I went back and explained exactly—she didn’t want rapture, nor theory, she wanted to know how each movement led to the next. I’d slipped on a mossy stone, and he put his hand out to steady me but I caught myself. After that it was impossible not to feel what we lost by not touching each other. Something went through me, coloring every cell; the gesture was uncompleted, and it was like Sid’s Chaconne, my entire being wanted to see it fulfilled. We said not another word, for fear that speech, with its attachment to reason, would wreck it all.
“You know how it is—you get caught in this spell.”
“You do?” she inquired.
“You know what I mean,” I said, or squealed, coy as a teenaged girl. Which of course, I was—I’d forgotten.

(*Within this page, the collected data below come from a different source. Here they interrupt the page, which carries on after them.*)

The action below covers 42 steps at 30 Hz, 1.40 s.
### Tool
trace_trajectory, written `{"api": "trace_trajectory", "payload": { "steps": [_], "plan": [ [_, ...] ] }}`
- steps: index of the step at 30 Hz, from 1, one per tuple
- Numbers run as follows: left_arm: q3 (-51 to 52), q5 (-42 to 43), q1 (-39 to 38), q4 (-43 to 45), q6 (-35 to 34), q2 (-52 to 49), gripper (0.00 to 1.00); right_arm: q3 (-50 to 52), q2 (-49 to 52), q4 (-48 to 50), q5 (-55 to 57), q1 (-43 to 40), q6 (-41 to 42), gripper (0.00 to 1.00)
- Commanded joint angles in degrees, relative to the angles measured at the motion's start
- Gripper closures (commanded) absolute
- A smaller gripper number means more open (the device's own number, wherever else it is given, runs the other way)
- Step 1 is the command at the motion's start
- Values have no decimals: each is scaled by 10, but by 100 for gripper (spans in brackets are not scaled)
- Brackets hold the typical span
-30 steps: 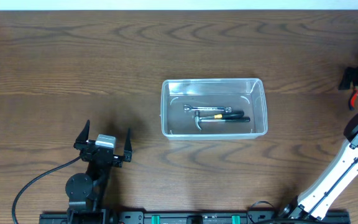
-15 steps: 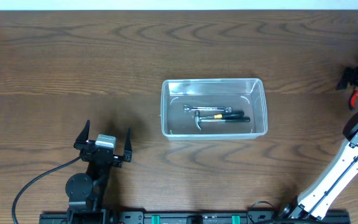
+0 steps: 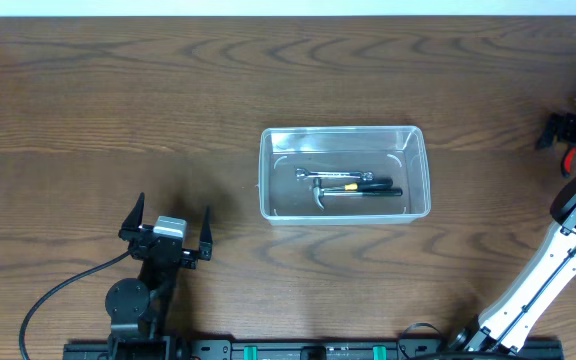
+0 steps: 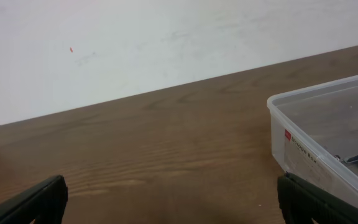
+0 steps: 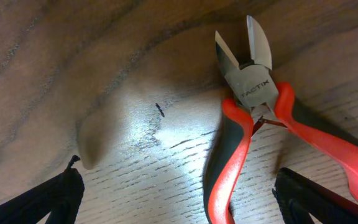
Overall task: Pack container
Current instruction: 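Lower and close the right gripper on the pliers' handles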
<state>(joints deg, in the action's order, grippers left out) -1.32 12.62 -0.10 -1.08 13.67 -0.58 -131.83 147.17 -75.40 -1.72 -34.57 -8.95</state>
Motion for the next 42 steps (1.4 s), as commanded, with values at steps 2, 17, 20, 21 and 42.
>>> {"api": "trace_trajectory", "payload": {
  "steps": [2, 17, 20, 21, 42],
  "plan": [
    [11, 2, 2, -19, -3, 3, 2, -7, 5, 2, -3, 6, 12, 4],
    [11, 2, 2, -19, -3, 3, 2, 0, 5, 6, -2, 6, 12, 11],
    [11, 2, 2, -19, -3, 3, 2, 0, 5, 7, -2, 6, 8, 12],
    [11, 2, 2, -19, -3, 3, 2, 0, 5, 7, -2, 6, 5, 12],
    [11, 2, 2, -19, -3, 3, 2, 0, 5, 3, 37, 17, -12, 11]
  ]
}}
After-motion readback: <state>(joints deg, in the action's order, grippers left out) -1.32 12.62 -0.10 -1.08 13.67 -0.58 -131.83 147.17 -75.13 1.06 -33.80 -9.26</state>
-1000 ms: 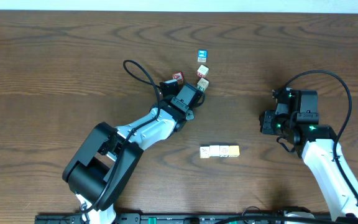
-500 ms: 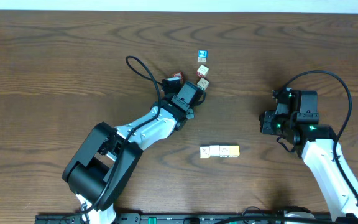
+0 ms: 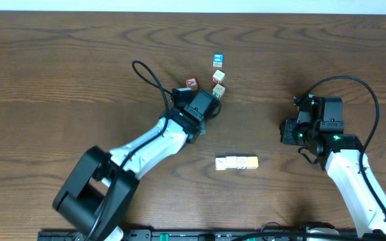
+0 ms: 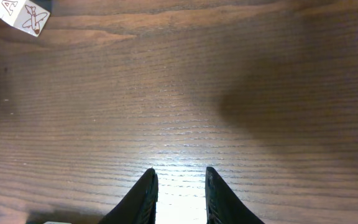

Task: Lift 5 blocks
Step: 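Lower left gripper and close on the bee-picture block, then carry the bee block down to the left end of the row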

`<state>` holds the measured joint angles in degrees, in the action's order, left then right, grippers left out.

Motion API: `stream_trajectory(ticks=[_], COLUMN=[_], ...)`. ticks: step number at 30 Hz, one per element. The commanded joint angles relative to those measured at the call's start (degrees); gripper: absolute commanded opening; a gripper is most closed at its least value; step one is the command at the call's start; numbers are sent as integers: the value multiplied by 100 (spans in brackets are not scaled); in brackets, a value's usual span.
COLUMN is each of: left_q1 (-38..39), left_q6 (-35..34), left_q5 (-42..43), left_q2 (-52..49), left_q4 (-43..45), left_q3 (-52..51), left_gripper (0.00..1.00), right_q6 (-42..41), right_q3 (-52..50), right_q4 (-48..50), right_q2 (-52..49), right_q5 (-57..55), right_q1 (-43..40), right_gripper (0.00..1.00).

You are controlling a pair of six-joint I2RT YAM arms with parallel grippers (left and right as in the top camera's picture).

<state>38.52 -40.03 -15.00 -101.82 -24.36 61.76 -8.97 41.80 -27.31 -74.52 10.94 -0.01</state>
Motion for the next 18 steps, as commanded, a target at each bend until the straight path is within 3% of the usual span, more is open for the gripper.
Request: stream_trajectory(ticks=[1, 6, 11, 14, 18], left_q1=[428, 1019, 1239, 1228, 1228], left_q6=[7, -592, -894, -831, -249], left_q5=[-297, -1163, -1303, -1488, -1510], left_q2=[411, 658, 866, 1187, 1864], left_q4=[-177, -772, -922, -896, -807], left_q3=[114, 48, -382, -616, -839], left_gripper=[8, 8, 8, 8, 8], right_q6=[-66, -63, -63, -63, -63], right_q3=[-39, -39, -39, -39, -39], right_q4=[7, 4, 0, -4, -2], right_q2=[-9, -9, -9, -9, -9], right_q5=[55, 52, 52, 55, 55], right_q1=[-26, -26, -26, -26, -26], right_gripper=[23, 23, 23, 23, 23])
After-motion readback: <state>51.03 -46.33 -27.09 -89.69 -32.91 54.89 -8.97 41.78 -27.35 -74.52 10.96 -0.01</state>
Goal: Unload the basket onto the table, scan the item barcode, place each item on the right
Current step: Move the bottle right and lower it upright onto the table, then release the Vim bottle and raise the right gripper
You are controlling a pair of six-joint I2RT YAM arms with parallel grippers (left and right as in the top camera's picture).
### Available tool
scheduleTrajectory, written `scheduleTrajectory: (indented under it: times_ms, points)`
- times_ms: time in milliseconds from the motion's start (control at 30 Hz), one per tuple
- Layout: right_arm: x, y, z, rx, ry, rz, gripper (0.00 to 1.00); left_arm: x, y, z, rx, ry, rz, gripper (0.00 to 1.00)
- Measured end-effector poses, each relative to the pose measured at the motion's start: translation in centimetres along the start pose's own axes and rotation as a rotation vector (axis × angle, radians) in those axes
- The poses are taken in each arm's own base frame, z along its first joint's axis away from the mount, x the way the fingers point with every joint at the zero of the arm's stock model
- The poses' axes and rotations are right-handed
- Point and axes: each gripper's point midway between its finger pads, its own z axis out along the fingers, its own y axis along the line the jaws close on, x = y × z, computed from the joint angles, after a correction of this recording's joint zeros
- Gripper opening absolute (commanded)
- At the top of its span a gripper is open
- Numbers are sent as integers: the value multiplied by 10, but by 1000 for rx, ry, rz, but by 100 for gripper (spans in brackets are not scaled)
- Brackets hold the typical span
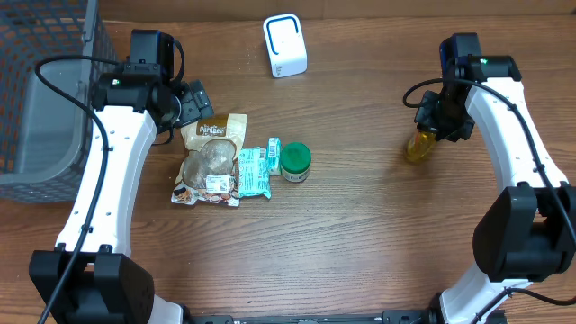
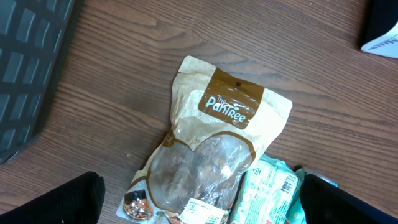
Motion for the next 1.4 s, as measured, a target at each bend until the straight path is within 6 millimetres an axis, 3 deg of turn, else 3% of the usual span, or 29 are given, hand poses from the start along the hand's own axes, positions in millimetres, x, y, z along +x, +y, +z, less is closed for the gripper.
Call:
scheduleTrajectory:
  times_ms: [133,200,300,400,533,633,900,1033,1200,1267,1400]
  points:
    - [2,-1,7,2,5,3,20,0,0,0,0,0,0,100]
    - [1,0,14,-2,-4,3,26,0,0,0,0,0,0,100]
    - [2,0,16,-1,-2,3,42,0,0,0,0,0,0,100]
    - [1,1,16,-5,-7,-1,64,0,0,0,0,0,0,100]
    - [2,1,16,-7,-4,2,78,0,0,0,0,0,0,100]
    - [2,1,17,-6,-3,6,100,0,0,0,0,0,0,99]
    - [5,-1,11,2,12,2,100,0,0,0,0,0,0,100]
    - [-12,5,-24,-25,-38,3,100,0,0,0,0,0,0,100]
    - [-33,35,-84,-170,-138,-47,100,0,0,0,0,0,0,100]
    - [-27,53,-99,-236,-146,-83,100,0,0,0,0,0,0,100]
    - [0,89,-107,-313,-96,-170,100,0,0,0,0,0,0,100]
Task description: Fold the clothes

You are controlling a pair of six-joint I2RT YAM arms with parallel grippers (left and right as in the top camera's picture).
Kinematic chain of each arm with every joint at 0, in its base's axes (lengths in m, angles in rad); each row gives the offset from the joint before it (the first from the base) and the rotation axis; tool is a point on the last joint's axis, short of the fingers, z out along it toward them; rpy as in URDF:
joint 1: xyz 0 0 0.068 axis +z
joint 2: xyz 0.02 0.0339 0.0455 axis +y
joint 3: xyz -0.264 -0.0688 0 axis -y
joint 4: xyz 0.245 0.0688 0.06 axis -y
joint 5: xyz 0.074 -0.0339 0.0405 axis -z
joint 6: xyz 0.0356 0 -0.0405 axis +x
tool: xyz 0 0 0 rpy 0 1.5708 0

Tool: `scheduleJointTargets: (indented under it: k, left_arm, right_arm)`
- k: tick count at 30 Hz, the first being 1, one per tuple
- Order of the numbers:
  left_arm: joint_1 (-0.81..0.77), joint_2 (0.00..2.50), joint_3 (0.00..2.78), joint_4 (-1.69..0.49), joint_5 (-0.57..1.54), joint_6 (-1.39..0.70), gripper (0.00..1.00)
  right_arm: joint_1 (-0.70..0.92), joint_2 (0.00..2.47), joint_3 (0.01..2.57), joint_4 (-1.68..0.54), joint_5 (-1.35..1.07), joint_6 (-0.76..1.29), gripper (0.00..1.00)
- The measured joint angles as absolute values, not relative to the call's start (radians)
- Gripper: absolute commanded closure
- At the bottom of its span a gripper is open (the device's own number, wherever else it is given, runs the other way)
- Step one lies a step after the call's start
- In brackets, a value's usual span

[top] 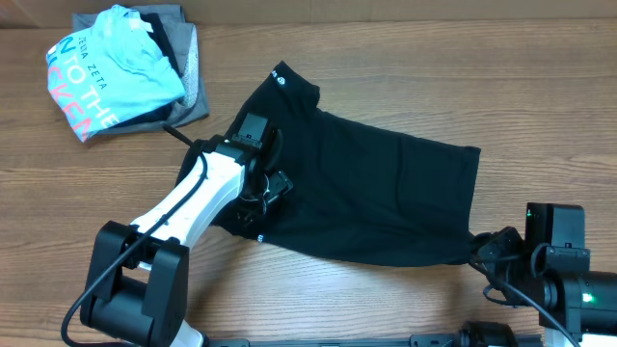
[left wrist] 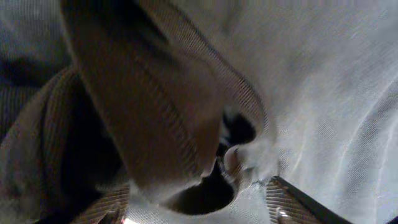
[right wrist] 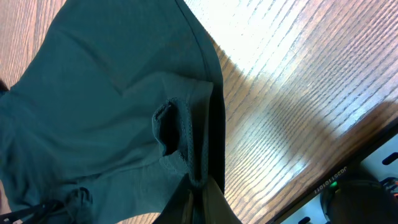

“I mean, the moonlight, and the peepers calling, and a little splash on the surface of the pond, and you just want to throw yourself into it, become part of it somehow. Oh, Philippa, he smells so good!”
I sighed, swooning into her confidence, grateful to have the chance to go back over it all and solidify it in words. There had been the inkling, in the dark, that life was finally fulfilling its promise, sweeping me into the embrace I’d been waiting for. All that feeling I had to keep back from Sid for fear he’d hurt me again had surged toward Ross.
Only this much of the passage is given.